Exercise description:
Apart from the pictures, reproduce the data below exactly as it stands.

The data:

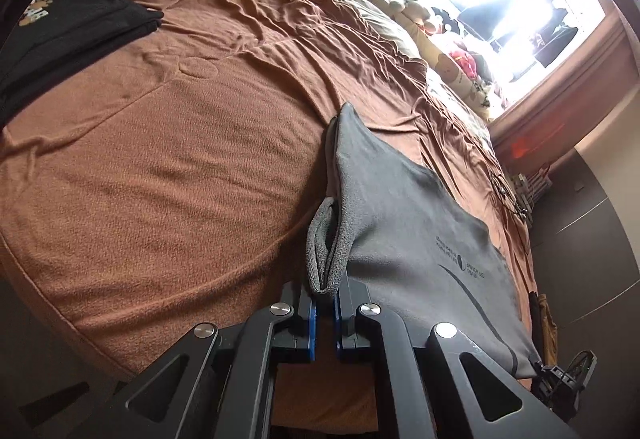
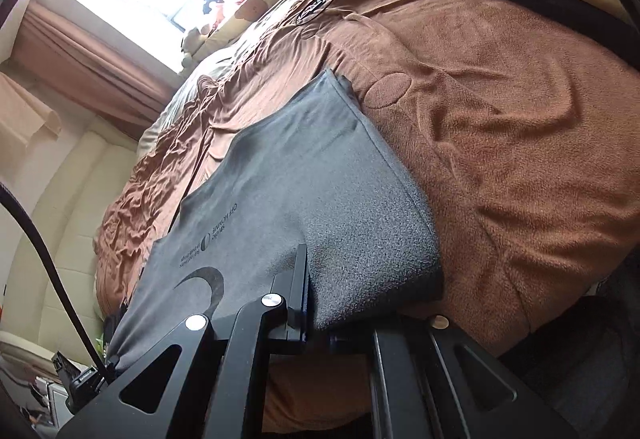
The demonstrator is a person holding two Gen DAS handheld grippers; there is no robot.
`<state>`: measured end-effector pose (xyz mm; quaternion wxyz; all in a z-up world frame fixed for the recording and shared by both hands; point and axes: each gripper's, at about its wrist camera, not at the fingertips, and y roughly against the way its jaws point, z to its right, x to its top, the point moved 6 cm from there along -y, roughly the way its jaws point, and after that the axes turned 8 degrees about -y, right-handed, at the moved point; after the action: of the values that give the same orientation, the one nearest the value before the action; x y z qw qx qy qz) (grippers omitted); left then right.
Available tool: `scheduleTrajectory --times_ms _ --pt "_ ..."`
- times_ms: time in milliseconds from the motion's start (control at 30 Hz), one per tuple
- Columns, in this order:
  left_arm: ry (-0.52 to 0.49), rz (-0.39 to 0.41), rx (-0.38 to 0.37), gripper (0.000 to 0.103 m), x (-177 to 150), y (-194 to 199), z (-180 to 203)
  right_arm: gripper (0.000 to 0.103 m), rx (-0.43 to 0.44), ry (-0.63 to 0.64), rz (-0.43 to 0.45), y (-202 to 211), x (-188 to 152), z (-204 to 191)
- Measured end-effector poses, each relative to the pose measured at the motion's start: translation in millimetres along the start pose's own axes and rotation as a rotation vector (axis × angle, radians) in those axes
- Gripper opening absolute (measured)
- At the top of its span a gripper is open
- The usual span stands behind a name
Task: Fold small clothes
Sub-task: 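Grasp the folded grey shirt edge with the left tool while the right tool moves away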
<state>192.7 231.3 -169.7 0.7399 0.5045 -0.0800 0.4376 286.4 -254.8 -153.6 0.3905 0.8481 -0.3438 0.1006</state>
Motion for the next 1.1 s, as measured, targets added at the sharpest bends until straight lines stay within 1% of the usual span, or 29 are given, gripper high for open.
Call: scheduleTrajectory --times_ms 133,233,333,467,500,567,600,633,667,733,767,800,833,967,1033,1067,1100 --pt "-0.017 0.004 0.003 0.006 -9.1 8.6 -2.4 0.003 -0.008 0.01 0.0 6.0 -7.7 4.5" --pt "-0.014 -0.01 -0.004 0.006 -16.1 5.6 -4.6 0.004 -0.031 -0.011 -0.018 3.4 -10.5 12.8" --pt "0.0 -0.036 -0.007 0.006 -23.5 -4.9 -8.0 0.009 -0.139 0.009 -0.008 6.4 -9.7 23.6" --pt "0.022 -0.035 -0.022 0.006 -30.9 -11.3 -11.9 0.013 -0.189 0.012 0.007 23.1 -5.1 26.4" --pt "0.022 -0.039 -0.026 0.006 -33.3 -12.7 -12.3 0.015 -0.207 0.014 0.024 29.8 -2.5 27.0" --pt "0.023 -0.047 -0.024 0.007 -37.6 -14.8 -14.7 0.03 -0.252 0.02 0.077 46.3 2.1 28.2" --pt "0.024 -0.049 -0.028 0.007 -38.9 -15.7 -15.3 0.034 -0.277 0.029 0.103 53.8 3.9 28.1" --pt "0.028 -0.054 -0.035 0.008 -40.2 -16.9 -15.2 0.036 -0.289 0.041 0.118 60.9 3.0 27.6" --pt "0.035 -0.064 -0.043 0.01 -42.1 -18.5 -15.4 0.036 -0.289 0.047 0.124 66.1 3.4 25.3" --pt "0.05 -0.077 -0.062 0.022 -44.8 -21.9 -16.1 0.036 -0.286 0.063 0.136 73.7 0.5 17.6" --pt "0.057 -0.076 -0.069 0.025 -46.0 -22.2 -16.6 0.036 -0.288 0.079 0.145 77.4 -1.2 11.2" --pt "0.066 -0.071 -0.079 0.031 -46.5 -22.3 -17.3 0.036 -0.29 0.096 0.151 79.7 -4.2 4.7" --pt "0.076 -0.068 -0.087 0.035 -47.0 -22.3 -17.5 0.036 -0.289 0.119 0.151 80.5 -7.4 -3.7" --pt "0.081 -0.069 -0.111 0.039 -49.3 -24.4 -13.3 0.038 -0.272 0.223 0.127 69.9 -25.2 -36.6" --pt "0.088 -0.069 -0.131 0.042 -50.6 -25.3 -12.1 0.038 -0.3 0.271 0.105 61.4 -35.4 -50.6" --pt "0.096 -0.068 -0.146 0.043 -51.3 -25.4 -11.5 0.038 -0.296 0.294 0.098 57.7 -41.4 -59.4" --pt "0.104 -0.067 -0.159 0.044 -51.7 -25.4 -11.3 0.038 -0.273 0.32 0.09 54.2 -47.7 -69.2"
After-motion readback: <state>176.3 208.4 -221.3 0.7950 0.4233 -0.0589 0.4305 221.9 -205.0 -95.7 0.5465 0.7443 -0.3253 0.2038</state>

Task solution:
The demonstrator is a person holding two Gen DAS handheld grippers; there is no robot.
`<state>`: measured end-effector pose (xyz mm; quaternion wxyz; all in a z-up world frame fixed for the recording and shared by both hands; point and axes: each gripper's, at about its wrist camera, not at the fingertips, and y roughly against the way its jaws point, z to its right, x to its top, the point moved 6 cm from there along -y, roughly the way its jaws point, and after that the axes turned 8 degrees about -y, right-handed, at the moved point; after the action: of the values that give the same orientation, the one nearest the value before the action; x y z qw qx qy qz) (grippers omitted); left then right.
Available tool: `scheduleTrajectory --times_ms _ --pt "_ ..."`
- times_ms: time in milliseconds from the motion's start (control at 30 Hz), one per tuple
- Columns, in this order:
  left_arm: ry (-0.52 to 0.49), rz (-0.39 to 0.41), rx (-0.38 to 0.37), gripper (0.000 to 0.103 m), x (-177 to 150), y (-194 to 199), z (-180 to 203)
  right_arm: gripper (0.000 to 0.103 m), rx (-0.43 to 0.44), ry (-0.63 to 0.64), rz (-0.43 to 0.45), y (-202 to 211), x (-188 to 152), z (-204 to 191)
- Measured end-effector poses, each relative to the pose measured at the motion's start: translation in millimetres along the start pose's own axes and rotation as a rotation vector (axis × angle, radians) in those axes
- Gripper opening absolute (measured)
- At the top of its span a gripper is open
- The usual span stands behind a name
Task: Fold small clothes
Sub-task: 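Grasp the folded grey shirt edge with the left tool while the right tool moves away
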<state>192.7 231.3 -169.7 0.7399 0.5045 -0.0800 0.4376 286.4 -254.8 -153.6 0.3905 0.8481 -0.3438 0.1006</state>
Motion for the next 1.1 s, as measured, targets added at the sharpest bends until straight lines stay within 1% of the usual span, or 29 are given, gripper high for open.
Call: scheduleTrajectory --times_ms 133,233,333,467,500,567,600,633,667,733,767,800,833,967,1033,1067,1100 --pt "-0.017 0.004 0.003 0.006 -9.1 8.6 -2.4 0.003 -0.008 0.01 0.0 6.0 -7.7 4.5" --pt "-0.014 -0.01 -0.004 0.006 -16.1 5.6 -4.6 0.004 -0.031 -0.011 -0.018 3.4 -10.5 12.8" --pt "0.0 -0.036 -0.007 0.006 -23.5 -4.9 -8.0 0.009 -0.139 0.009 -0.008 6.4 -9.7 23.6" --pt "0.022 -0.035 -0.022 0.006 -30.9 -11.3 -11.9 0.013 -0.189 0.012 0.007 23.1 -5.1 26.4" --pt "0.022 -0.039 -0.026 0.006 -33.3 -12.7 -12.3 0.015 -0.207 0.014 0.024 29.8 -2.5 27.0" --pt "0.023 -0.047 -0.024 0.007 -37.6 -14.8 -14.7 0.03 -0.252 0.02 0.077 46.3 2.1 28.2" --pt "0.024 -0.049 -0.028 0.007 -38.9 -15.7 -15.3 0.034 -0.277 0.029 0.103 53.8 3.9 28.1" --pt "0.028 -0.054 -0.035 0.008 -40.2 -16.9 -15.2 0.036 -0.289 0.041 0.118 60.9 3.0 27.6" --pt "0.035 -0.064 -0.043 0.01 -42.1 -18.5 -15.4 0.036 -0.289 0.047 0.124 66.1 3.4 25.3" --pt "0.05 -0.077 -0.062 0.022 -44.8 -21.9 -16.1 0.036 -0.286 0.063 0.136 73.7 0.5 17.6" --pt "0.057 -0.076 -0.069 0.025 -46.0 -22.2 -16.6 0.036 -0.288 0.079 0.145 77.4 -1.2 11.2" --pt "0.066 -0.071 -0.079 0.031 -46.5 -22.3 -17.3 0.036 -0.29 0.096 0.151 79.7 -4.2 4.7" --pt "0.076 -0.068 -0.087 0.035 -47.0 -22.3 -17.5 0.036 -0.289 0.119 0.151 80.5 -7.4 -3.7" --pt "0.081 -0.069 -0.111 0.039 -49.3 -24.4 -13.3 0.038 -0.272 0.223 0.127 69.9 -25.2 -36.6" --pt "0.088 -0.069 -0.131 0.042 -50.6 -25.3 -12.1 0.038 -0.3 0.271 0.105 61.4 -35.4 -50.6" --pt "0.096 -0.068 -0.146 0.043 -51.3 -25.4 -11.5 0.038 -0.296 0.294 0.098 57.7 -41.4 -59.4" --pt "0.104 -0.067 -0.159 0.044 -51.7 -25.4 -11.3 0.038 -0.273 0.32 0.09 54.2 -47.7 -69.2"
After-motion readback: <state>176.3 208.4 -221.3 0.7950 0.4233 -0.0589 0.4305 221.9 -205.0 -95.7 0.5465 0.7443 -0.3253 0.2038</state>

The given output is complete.